On physical examination the area will appear swollen and ecchymotic, which may inhibit the examiners ability to detect a palpable defect. The patient will be unable to perform a single heel raise. To detect the presence of a complete rupture the Thompson test can be performed. The test is done by placing the patient prone on the examination table with the knee flexed to 90?, which allows gravity and the resting tension of the triceps surae to increase the dorsiflexion at the ankle. The calf muscle is squeezed by the examiner and a lack of planar flexion is noted in positive cases. It is important to note that active plantar flexion may still be present in the face of a complete rupture due to the secondary flexor muscles of the foot. It has been reported that up to 25% of patients may initially be missed in the emergency department due to presence of active plantar flexion and swelling over the Achilles tendon, which makes palpation of a defect difficult.
Non Surgical Treatment
Treatment of a ruptured Achilles tendon is usually conservative (non-operative) in a Controlled Motion Ankle (CAM) Boot or it may require surgery. The current consensus based on research is to treat them conservatively since the functional outcome and chance of re-rupture is similar (7% to 15%) using both approaches but surgical intervention has a higher risk of infection. Achilles tendon surgery is usually considered if your Achilles has re-ruptured or there is delay of two weeks between the rupture and the diagnosis and commencement of conservative bracing and treatment.

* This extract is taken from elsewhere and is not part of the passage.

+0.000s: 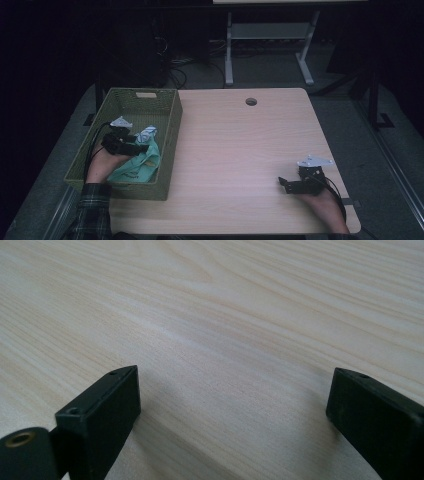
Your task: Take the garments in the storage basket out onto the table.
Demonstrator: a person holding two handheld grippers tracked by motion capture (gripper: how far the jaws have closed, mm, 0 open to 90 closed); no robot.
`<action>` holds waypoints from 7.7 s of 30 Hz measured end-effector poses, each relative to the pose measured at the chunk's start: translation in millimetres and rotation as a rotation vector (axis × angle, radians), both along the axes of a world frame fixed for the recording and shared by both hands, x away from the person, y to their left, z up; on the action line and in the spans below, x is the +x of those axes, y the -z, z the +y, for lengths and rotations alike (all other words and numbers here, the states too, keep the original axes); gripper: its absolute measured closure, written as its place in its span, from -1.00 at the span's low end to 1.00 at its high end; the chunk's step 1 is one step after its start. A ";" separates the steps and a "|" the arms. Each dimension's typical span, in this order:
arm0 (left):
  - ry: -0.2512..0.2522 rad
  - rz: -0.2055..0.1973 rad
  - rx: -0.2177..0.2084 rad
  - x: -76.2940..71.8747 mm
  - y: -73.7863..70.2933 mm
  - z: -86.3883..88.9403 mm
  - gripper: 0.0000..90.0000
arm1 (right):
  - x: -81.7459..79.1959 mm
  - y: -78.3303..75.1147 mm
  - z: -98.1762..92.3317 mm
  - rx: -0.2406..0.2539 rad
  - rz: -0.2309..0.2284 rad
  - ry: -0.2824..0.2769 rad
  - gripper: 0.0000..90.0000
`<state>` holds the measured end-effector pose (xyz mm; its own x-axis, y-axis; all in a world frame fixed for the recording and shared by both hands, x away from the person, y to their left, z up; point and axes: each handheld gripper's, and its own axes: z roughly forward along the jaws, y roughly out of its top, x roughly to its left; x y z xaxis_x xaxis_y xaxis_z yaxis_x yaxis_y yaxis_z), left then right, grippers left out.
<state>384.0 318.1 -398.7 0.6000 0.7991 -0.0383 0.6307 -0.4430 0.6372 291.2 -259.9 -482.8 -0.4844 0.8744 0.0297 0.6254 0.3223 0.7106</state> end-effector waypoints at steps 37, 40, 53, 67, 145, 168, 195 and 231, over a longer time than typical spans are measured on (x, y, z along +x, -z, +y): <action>0.067 0.256 0.183 7.7 33.0 -17.2 -0.43 | -0.3 0.1 0.1 0.000 0.000 0.001 -0.85; 0.063 0.254 0.196 7.6 34.8 -18.1 -0.42 | -0.3 0.1 0.1 0.001 0.000 0.001 -0.85; 0.020 0.267 0.236 8.0 28.4 -17.2 0.33 | -1.6 0.1 0.0 0.001 -0.002 0.005 -0.85; -0.012 0.252 0.103 6.0 12.6 -6.5 0.78 | -1.6 0.1 0.1 0.002 -0.002 0.006 -0.85; 0.062 -0.234 -0.405 -11.8 -134.2 0.7 0.79 | -1.1 0.3 -0.9 0.001 -0.007 0.021 -0.84; 0.166 -0.260 -0.470 -11.5 -149.9 -49.4 0.79 | -1.1 0.3 -1.1 0.000 -0.007 0.020 -0.84; 0.324 -0.215 -0.478 -4.8 -128.0 -135.4 0.80 | -1.1 0.3 -1.0 0.000 -0.007 0.020 -0.84; 0.434 -0.139 -0.473 -11.6 -73.6 -221.6 0.80 | -1.2 0.3 -0.9 0.002 -0.007 0.021 -0.84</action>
<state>372.4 96.5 -325.1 0.8889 0.3990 -0.2250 0.3554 -0.2908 0.8883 290.0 -260.8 -483.1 -0.4665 0.8841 0.0282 0.6270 0.3080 0.7155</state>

Surgical techniques for rupture repair are varied but usually involve reapproximation of the torn ends of the Achilles tendon, sometimes reinforced by the gastrocsoleus aponeurosis or plantaris tendon. Open reconstruction is undertaken using a medial longitudinal approach. Studies indicate that patients who undergo percutaneous, rather than an open, Achilles tendon rupture repair have a minimal rate of infection but a high rate of sural nerve entrapment (16.7% of treated cases).

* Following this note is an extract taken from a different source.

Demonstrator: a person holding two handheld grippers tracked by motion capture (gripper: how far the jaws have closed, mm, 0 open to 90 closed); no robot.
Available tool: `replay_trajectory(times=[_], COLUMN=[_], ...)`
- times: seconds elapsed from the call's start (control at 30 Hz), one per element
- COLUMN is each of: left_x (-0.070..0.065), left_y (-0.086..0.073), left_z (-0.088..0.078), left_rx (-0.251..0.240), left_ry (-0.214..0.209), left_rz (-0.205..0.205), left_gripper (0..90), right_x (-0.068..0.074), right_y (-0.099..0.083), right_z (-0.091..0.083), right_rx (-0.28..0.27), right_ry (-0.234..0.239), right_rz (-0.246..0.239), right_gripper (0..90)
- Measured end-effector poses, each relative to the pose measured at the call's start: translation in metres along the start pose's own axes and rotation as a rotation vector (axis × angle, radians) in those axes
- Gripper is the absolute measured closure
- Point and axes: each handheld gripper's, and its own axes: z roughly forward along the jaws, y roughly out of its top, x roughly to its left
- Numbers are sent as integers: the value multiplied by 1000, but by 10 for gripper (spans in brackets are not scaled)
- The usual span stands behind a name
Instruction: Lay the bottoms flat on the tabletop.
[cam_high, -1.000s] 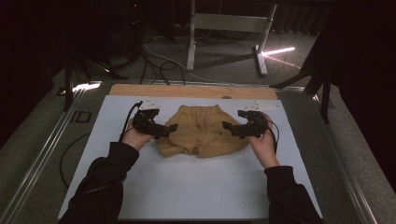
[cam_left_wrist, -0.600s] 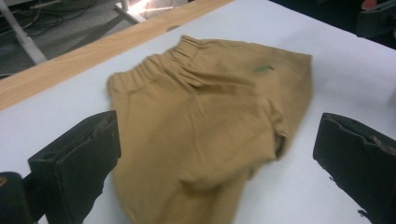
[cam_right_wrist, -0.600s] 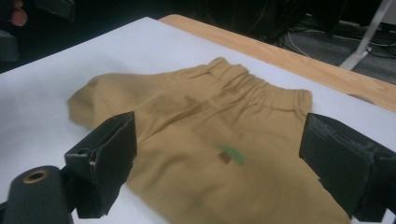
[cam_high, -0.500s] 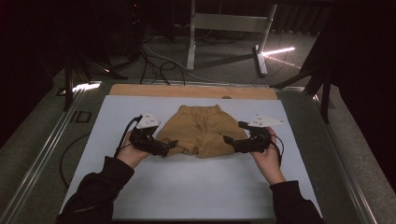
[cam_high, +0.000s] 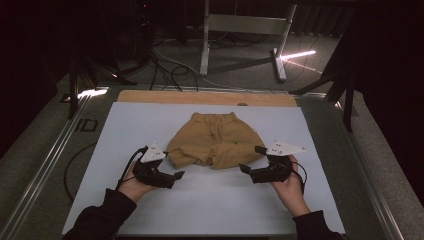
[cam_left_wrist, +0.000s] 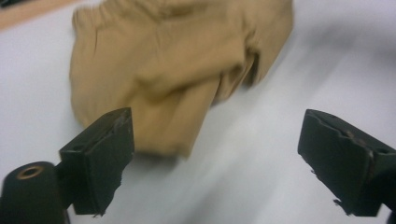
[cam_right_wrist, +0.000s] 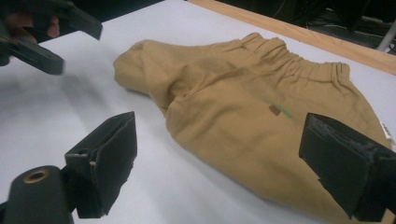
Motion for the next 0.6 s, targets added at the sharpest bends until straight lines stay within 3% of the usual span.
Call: replay_trajectory(times=[0.17, 0.37, 0.53, 0.6], left_x=[4, 3, 2, 2], left_y=[-17, -29, -28, -27], left_z=[13, 33, 47, 51], left_rx=[58, 110, 114, 105], left_ry=[52, 80, 122, 140], left_rz=[12, 35, 66, 57], left_gripper=[207, 354, 440, 513], right_x=[5, 7, 8, 8], right_y=[-6, -11, -12, -12], right_z=[-7, -12, -11, -12], right_rx=[4, 6, 9, 11], right_ry=[-11, -21, -21, -25], right_rz=[-9, -11, -15, -21], right_gripper=[116, 117, 117, 117])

The following can significantly reduce the risk of Achilles tendon rupture. Adequate stretching and warming up prior to exercising. If playing a seasonal sport, undertake preparatory exercises to build strength and endurance before the sporting season commences. Maintain a healthy body weight. This will reduce the load on the tendon and muscles. Use footwear appropriate for the sport or exercise being undertaken. Exercise within fitness limits and follow a sensible exercise programme. Increase exercise gradually and avoid unfamiliar strenuous exercise. Gradual ?warm down? after exercising.